Politicians in Denial

Thursday, April 27th, 2006

The ever respectful Dana Milbank covers the issue of fuel economy and politician’s cars. Surprisingly, these politicians use their cars to go distances of 1 – 2 blocks, and their aides keep the cars idling meanwhile. To keep the air conditioning on? Doesn’t DC have air pollution? When you drive 30 minutes, 90% of the pollution is produced in the first minute or two.

Both California senators come in at under 20 mpg.

Actual mileage may be 10 – 30% lower than EPA calculations.

Another Washington Post article examines which fuel economy tips help and which make little difference. Not surprisingly, lower speeds and more moderate accelerations are the big winners. Not listed, but important to our legislators, both idling and short trips also reduce fuel economy.

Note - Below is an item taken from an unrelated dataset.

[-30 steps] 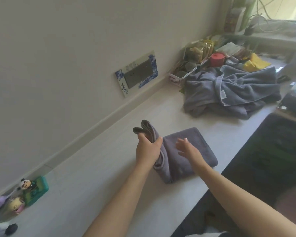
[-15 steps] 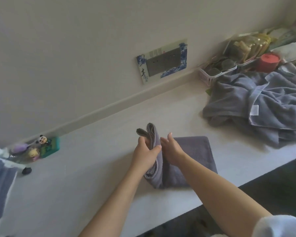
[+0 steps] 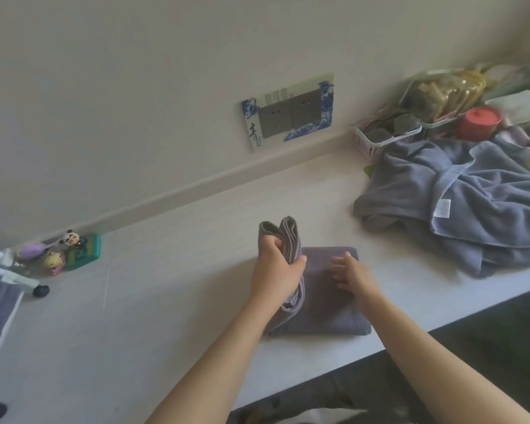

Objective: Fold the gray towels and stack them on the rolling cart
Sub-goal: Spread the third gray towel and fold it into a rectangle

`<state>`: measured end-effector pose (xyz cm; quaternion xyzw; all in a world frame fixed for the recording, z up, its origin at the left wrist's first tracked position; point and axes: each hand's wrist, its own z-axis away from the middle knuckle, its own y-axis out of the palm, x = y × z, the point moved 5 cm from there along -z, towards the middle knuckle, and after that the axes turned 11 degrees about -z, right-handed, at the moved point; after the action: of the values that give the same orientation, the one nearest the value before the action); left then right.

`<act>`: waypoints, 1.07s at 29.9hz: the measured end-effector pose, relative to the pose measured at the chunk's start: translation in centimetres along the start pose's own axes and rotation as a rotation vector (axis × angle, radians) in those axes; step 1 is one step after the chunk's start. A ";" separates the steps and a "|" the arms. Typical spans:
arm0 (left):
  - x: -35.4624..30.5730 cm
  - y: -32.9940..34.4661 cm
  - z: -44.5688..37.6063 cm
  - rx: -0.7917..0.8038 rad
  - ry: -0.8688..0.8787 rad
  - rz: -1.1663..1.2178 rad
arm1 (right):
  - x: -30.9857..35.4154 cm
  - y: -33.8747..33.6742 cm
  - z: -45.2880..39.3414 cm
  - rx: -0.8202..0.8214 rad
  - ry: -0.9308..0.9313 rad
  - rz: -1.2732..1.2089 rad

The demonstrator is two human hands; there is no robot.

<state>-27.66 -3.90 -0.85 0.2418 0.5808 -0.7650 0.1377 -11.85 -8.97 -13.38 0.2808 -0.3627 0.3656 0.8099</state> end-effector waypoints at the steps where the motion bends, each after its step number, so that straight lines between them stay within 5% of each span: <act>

Lots of comments on gasoline prices, I will respond and post more as time permits.

Gasoline Prices

Tuesday, April 25th, 2006

The price of gasoline is rising rapidly while Republicans in power, so we hear Democrats attacking. What could bring down the price of gasoline?

A rapid decrease in gasoline consumption, because supplies are inelastic, would lead to decrease in prices. Oops, forget that option. A rapid decrease in tensions with Iran and decrease in hostilities in Iraq and more confidence that the government and the people in various oil supplying countries will find a way to get along. Not on the table for the immediate future.

Water and War

Saturday, April 22nd, 2006

For a fascinating look at the history of water conflict, check out the Pacific Institute’s 5000 year chronology.

Peter Gleick was one of the speakers at today’s BioForum presentation at the Oakland Museum. I will post more about what was said when I get a chunk of time.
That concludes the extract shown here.